In the records below, tally every line containing "joint". Report only the total.
------------------------------------------------
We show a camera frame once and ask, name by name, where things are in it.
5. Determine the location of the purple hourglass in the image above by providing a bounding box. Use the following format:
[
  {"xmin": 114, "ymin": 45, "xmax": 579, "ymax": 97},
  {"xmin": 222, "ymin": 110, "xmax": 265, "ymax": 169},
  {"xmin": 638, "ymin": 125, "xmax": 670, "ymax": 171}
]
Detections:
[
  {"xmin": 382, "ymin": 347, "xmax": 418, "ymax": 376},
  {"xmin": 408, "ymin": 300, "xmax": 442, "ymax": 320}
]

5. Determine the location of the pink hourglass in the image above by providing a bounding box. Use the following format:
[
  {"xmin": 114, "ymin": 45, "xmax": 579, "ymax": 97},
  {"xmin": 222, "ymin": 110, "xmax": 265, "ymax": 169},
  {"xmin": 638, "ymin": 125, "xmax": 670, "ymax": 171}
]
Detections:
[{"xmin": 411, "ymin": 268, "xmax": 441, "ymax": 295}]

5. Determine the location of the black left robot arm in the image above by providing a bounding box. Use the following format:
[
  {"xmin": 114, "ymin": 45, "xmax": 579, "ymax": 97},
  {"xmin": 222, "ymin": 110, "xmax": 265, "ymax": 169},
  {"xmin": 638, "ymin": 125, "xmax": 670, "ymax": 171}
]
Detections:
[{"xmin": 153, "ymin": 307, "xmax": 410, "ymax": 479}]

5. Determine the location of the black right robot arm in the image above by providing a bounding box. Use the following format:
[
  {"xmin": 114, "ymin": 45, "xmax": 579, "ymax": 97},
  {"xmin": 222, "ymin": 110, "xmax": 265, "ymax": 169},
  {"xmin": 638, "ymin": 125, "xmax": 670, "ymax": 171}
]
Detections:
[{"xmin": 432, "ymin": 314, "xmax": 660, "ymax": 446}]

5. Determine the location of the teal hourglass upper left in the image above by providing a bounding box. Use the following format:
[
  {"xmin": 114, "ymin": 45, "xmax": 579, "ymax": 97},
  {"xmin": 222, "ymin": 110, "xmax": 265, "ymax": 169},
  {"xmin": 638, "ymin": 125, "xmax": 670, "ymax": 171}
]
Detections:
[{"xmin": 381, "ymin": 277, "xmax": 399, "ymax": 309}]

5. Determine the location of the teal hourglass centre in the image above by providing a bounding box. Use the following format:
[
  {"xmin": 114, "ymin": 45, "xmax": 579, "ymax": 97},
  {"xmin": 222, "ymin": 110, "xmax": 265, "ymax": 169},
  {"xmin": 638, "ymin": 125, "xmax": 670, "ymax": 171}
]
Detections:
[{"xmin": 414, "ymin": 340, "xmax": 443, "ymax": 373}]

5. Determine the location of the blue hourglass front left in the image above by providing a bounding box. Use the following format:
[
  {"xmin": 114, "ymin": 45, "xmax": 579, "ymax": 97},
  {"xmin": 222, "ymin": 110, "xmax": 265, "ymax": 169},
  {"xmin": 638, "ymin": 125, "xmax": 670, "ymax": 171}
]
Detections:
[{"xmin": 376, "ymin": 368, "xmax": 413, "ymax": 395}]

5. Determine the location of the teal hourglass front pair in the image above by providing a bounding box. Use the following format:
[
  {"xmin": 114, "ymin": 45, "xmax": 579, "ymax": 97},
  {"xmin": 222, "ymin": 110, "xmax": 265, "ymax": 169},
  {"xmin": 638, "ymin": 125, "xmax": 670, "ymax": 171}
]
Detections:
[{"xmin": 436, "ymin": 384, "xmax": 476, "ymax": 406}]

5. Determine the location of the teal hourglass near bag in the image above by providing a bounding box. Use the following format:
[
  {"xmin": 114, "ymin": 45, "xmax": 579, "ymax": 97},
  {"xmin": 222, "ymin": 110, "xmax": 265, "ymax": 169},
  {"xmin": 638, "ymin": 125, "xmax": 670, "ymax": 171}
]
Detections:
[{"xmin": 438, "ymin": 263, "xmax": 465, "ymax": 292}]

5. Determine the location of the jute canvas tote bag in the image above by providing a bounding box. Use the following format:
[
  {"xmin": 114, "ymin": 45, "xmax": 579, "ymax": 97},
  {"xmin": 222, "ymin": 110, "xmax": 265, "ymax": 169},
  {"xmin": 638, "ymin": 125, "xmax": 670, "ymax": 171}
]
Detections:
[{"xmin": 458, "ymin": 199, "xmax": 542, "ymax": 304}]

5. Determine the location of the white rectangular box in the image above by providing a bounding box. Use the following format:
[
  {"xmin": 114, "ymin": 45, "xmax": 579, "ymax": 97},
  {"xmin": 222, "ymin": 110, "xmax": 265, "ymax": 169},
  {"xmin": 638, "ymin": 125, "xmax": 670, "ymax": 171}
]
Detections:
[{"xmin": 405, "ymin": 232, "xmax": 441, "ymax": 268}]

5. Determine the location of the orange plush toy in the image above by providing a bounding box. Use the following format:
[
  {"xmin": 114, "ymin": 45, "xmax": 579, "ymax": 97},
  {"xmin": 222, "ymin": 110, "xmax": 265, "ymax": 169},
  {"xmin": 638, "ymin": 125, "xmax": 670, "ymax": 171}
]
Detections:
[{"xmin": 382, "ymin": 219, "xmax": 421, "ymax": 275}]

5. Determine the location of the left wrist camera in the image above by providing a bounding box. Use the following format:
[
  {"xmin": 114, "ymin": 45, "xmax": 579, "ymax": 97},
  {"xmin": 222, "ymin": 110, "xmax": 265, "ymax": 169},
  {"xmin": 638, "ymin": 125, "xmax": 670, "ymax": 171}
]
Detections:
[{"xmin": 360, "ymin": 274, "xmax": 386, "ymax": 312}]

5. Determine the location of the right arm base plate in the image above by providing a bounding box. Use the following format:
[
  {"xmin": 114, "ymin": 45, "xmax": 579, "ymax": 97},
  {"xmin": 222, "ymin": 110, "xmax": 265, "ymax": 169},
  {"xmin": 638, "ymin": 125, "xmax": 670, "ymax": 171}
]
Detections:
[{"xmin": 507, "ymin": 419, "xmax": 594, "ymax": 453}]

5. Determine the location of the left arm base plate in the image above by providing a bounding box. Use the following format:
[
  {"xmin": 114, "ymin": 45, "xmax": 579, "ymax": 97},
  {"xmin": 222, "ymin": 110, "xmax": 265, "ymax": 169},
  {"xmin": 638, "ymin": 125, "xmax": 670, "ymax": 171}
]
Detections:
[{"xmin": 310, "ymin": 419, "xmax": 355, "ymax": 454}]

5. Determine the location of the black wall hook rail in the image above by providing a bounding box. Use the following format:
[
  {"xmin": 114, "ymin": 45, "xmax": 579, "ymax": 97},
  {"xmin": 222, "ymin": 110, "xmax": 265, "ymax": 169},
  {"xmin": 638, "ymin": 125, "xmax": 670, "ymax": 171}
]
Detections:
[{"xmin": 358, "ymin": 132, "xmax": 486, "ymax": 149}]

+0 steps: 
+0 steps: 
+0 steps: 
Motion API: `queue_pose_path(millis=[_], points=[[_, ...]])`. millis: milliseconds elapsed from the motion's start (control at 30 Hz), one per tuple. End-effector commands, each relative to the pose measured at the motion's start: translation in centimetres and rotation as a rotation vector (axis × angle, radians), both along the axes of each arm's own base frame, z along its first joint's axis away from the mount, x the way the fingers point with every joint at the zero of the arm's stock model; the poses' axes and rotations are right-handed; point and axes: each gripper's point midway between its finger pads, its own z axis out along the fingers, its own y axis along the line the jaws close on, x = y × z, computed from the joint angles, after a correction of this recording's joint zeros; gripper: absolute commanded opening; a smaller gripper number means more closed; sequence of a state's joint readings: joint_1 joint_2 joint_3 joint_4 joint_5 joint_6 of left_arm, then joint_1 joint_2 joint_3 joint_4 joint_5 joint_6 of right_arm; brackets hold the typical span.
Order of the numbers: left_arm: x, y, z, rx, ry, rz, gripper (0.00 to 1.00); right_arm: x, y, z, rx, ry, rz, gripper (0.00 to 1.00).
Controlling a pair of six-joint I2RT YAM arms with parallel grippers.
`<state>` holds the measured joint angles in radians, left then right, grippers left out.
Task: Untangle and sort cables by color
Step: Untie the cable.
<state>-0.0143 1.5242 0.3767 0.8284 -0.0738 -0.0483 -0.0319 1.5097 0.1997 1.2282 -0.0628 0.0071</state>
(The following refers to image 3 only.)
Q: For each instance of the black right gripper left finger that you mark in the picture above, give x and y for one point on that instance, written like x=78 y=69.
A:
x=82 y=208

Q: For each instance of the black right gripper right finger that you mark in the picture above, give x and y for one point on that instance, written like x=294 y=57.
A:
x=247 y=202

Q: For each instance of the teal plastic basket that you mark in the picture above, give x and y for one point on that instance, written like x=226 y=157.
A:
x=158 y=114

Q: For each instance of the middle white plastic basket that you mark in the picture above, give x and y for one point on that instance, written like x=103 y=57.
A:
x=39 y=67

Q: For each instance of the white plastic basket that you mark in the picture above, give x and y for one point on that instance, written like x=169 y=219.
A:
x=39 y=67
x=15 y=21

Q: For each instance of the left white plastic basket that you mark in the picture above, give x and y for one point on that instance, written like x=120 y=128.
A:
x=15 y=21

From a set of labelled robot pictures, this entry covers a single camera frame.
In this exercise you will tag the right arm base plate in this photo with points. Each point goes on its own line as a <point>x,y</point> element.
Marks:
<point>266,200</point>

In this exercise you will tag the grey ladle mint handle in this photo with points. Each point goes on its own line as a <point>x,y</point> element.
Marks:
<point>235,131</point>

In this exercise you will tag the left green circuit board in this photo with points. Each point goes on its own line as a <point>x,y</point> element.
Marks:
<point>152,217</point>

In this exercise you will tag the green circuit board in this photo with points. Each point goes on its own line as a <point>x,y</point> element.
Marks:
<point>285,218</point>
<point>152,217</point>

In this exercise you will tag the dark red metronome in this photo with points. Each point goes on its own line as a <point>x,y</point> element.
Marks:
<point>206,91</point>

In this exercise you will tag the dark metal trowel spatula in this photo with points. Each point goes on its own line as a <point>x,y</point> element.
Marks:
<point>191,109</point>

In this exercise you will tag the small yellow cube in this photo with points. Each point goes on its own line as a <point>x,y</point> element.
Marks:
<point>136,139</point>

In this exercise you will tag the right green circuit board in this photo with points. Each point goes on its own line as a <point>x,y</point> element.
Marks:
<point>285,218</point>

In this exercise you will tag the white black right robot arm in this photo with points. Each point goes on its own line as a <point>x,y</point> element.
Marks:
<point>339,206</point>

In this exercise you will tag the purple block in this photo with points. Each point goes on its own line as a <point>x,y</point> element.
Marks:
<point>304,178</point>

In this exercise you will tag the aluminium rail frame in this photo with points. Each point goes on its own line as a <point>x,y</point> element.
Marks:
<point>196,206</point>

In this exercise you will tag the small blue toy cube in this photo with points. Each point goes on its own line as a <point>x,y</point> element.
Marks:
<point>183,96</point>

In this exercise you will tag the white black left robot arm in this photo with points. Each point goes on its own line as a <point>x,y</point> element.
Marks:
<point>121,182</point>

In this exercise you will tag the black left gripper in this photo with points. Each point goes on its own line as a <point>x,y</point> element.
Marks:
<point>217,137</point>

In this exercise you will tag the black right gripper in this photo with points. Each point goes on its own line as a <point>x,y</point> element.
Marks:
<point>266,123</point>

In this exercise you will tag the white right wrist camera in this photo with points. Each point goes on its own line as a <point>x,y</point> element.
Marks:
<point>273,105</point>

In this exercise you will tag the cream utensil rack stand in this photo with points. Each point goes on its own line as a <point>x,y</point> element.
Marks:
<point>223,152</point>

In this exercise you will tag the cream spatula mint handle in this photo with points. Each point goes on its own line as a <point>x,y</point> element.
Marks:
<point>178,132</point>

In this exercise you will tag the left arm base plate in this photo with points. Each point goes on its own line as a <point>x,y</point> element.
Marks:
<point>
------------------------------------------------
SOLUTION BELOW: 3